(Stored data)
Segment Open

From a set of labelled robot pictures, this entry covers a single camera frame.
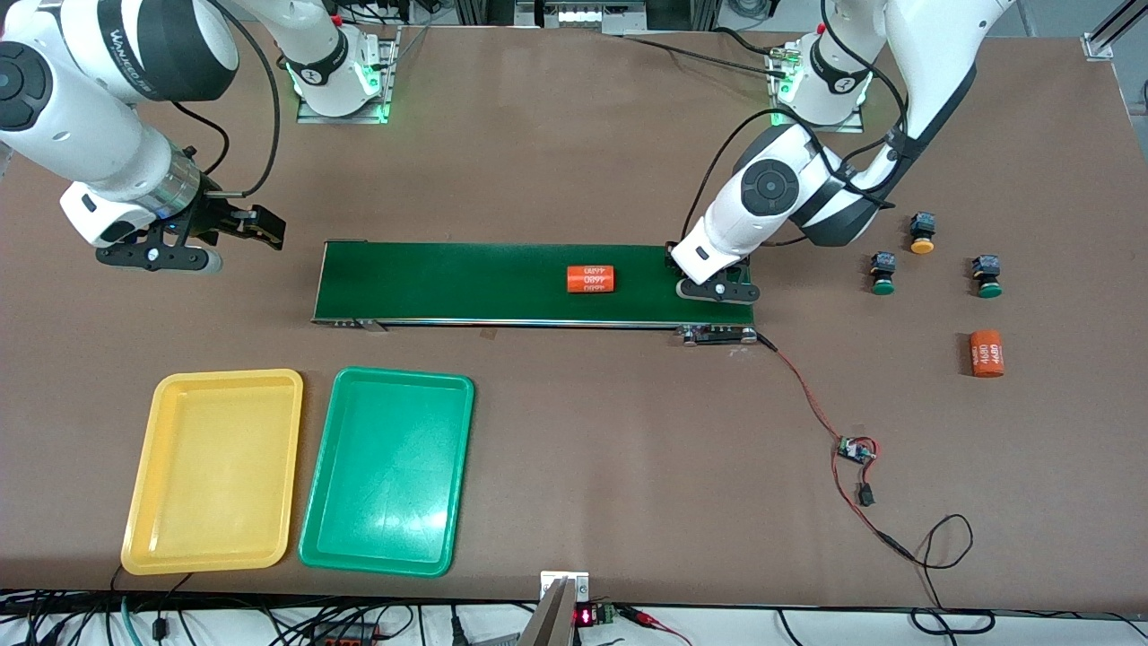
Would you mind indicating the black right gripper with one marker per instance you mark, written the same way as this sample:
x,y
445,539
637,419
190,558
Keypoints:
x,y
218,216

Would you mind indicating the orange cylinder with 4680 print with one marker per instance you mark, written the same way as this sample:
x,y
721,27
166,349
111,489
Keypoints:
x,y
987,354
591,287

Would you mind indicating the green mushroom push button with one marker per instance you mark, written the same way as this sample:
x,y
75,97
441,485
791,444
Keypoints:
x,y
883,287
989,289

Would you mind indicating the yellow mushroom push button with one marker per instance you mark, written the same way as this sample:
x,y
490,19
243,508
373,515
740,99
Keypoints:
x,y
922,244

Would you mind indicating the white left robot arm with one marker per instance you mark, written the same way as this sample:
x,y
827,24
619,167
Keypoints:
x,y
744,224

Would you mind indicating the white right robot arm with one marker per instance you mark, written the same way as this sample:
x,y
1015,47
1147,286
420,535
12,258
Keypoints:
x,y
90,135

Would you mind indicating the green conveyor belt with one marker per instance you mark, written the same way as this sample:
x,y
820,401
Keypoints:
x,y
574,309

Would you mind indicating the small black circuit board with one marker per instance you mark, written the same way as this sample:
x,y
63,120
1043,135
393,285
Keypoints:
x,y
854,449

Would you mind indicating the yellow plastic tray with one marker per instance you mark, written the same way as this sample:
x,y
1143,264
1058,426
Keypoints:
x,y
211,502

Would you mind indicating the green plastic tray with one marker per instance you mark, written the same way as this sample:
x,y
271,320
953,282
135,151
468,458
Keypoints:
x,y
386,511

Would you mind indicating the red clip lead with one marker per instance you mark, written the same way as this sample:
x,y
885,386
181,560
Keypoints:
x,y
641,615

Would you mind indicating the green terminal block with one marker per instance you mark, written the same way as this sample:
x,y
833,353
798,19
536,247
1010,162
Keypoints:
x,y
606,614

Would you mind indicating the module with red display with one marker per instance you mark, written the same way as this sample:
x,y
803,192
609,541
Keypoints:
x,y
584,616

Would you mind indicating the grey metal bar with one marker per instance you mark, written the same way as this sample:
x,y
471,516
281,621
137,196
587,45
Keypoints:
x,y
549,619

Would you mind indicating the metal frame with light strip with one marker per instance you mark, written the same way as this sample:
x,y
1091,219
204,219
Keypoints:
x,y
583,13

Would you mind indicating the white metal bracket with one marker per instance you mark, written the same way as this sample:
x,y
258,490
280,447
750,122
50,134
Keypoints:
x,y
578,581

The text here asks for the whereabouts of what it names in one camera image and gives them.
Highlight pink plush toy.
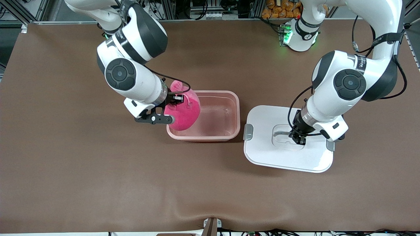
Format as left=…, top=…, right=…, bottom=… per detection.
left=163, top=80, right=201, bottom=131

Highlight white box lid grey latches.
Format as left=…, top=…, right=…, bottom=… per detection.
left=243, top=105, right=336, bottom=173

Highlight pink translucent plastic box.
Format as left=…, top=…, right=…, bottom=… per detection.
left=166, top=90, right=241, bottom=142

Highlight grey multi-port device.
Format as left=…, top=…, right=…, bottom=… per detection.
left=190, top=0, right=230, bottom=19

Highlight orange snack bag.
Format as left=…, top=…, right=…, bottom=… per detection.
left=262, top=0, right=302, bottom=19

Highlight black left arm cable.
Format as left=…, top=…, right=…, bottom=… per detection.
left=287, top=15, right=408, bottom=136

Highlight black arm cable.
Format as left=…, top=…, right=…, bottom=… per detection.
left=144, top=66, right=191, bottom=95
left=287, top=15, right=408, bottom=136

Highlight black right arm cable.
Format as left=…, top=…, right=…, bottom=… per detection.
left=144, top=66, right=191, bottom=95

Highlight aluminium table edge rail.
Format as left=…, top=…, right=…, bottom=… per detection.
left=28, top=18, right=394, bottom=25

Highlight metal clamp bracket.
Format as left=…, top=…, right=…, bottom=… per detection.
left=201, top=217, right=223, bottom=236

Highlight white table side rail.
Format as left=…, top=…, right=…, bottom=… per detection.
left=403, top=26, right=420, bottom=71

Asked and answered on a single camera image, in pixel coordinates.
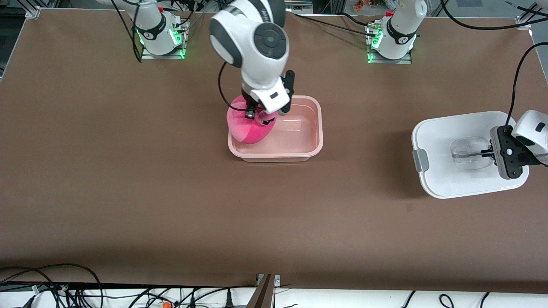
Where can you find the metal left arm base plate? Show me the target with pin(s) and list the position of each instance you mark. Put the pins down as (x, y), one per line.
(406, 61)

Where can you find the pink plush toy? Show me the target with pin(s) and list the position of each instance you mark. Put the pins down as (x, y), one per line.
(248, 130)

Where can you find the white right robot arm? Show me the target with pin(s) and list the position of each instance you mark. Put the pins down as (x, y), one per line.
(261, 70)

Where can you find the aluminium corner profile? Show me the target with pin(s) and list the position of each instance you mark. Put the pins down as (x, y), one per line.
(524, 21)

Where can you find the white box lid grey clips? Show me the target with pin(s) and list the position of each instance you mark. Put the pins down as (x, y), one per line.
(445, 179)

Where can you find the pink plastic storage box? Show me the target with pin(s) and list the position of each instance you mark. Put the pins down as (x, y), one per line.
(295, 137)

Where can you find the brown table cover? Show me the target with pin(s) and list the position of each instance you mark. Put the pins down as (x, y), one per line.
(274, 222)

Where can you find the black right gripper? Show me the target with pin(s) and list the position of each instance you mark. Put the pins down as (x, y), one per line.
(249, 104)

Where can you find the aluminium frame profile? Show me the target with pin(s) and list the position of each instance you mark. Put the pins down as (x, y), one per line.
(263, 297)

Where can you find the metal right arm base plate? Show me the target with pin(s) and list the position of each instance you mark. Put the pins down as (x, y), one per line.
(180, 51)

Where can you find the grey metal background frame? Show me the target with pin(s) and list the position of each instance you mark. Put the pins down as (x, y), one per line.
(299, 5)

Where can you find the black power plug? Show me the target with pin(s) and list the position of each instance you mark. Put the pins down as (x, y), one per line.
(229, 301)

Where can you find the small orange object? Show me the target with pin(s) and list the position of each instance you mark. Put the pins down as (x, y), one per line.
(165, 305)

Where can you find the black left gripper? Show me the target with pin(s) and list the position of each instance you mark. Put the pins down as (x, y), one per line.
(532, 157)

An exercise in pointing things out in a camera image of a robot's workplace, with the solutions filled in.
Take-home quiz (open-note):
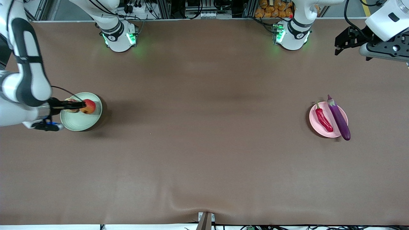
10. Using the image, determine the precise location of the yellow-pink peach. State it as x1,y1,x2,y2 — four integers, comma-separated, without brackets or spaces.
65,98,80,113

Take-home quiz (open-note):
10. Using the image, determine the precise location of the red apple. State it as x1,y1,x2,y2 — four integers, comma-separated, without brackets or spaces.
79,99,97,115

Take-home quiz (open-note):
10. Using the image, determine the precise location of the purple eggplant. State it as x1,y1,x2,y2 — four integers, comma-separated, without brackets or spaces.
327,95,351,141

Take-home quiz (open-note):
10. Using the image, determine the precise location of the red chili pepper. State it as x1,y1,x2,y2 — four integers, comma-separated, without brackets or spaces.
315,101,334,133

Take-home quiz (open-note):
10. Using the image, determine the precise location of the pale green round plate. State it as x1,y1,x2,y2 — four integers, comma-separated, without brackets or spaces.
60,92,103,132

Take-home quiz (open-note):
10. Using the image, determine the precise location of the orange snack bag pile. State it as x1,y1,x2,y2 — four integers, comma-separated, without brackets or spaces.
254,0,294,18

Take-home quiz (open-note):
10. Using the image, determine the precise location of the pink round plate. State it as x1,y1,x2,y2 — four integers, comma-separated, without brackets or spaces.
309,102,349,138

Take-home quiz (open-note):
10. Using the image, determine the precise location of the white power strip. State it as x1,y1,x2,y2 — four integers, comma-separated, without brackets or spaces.
123,0,151,19

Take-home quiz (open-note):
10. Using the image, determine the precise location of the brown table cover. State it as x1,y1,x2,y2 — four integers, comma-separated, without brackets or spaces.
0,19,409,226

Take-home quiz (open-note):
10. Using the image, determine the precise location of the white socket strip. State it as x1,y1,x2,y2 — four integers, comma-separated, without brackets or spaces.
185,9,232,19

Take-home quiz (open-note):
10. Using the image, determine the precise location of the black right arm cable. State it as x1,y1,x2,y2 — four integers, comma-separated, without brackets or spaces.
50,85,86,103

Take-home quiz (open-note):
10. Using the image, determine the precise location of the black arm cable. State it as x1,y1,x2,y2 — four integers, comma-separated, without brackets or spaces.
343,0,373,37
50,85,86,103

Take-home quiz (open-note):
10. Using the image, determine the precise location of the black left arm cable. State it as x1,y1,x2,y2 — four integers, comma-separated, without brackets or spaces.
343,0,373,37

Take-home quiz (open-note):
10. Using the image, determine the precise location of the aluminium frame post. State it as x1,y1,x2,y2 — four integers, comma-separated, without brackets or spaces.
153,0,172,19

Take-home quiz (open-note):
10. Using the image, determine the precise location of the grey table edge rail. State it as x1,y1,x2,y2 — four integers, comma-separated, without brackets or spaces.
30,17,368,23

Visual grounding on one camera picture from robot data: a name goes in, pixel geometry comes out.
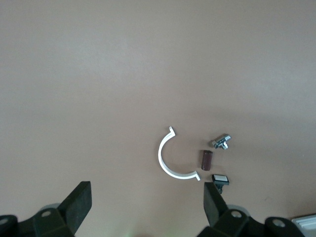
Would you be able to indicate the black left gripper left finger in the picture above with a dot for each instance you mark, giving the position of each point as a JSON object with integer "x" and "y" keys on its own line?
{"x": 79, "y": 202}

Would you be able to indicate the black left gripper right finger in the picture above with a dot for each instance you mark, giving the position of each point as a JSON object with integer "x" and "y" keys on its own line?
{"x": 212, "y": 205}

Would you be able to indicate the white drawer cabinet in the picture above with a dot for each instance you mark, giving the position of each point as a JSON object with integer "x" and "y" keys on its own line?
{"x": 304, "y": 222}

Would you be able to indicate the black pushbutton with white cap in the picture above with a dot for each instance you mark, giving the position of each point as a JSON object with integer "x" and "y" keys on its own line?
{"x": 220, "y": 178}

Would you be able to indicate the dark brown terminal block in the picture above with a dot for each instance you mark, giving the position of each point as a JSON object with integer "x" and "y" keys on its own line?
{"x": 206, "y": 160}

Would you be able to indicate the chrome tee fitting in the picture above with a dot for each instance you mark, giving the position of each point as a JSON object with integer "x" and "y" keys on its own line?
{"x": 218, "y": 142}

Segment Closed

◆ **What the task requires**:
Lines holding "pixel" in the data above: copy each of them.

◆ **Output below**:
Asked and answered on a single camera image, in pixel coordinates.
Visual grounding on one camera picture from robot data: a name goes in, pixel geometry comes out.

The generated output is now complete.